Every time I have a while and go back to the problem, I am not able to think very much forward. Maybe there is nothing more to think about? So let's add few words and finish the topic.

In the first part I wrote "All letters 's' at the beginning of word are marked bold. Two matches. Ok, we take first one always.". It definitely has to be changed. What options do we have here?
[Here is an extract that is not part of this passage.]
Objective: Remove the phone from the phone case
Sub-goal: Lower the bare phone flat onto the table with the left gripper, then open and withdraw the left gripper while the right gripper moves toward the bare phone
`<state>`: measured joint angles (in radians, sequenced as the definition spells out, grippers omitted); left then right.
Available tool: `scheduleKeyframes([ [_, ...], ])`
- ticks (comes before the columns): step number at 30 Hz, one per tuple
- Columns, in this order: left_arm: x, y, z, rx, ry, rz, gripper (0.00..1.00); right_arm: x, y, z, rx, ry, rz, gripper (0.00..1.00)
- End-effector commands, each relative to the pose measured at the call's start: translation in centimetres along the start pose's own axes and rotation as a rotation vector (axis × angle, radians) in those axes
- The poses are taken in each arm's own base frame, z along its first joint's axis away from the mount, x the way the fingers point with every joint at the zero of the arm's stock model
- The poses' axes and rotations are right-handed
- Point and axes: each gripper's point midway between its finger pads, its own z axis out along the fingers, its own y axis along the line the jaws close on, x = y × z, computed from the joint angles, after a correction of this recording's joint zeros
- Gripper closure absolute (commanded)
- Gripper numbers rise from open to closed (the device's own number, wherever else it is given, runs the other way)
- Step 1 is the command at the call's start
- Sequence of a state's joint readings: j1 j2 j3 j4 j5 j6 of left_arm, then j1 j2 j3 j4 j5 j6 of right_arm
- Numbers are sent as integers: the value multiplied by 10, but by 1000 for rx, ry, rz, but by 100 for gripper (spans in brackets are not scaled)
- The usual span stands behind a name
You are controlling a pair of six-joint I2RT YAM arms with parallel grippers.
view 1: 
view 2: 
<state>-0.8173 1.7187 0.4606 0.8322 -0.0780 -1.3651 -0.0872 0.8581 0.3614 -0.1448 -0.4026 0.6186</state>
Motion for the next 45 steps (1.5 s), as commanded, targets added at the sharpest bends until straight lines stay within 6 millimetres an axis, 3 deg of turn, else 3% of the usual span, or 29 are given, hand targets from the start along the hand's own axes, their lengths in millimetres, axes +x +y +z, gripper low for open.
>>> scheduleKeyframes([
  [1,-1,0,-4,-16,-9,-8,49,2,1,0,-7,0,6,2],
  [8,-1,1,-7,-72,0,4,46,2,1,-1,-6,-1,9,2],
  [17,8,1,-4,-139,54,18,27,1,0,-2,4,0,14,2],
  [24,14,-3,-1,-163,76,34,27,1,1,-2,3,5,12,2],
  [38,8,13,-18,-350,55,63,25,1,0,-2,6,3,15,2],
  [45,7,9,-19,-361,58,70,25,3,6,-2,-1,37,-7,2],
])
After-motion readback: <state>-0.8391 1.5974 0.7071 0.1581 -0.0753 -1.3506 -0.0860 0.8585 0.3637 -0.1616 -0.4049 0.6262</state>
  1. Penalty for not being used / bonus for being used - mostly used ones in first place
    Pointed already by roboticus. Obvious. No question about it. If something has been used already - it is good and will be suggested to be reused. Don't think about pieces of toilet paper here...
  2. longest look-behind on the first place
    Obvious, too. If there is look-behind match 9-chars-long, the place is definitely better candidate than the 1-char-long one.
  3. common part from all proposed strings
    Finding common part even of few strings can be very difficult and I do not expect this to return any useful result.
  4. common part from some of proposed strings
    however, is promising one. How to decide which subset should be chosen? Best 10 strings chosen with help of 1st or 2nd method? Maybe, like in statistic research, take all proposals and remove e.g. 30% edge cases? What are edge cases? (String::Approx and Text::Levenshtein comes to mind, but as the thing is to predict exact string, I don't know if it will be of any use) Or maybe sort alphabetically all strings and return the biggest group starting with the same letter?
  5. closest to the current position
    This idea assumes that the paragraph/chapter is about something (e.g. 'unemployment') and similar words are near. See how definition of unemployment looks in wikipedia:
    Unemployment is the state in which a person is without work, available to work, and is currently seeking work. The unemployment rate is used in economic studies and economic indexes such as the United States' Conference Board's Index of Leading Indicators.
    Check the words: 'Unemployment', 'work', 'economic'.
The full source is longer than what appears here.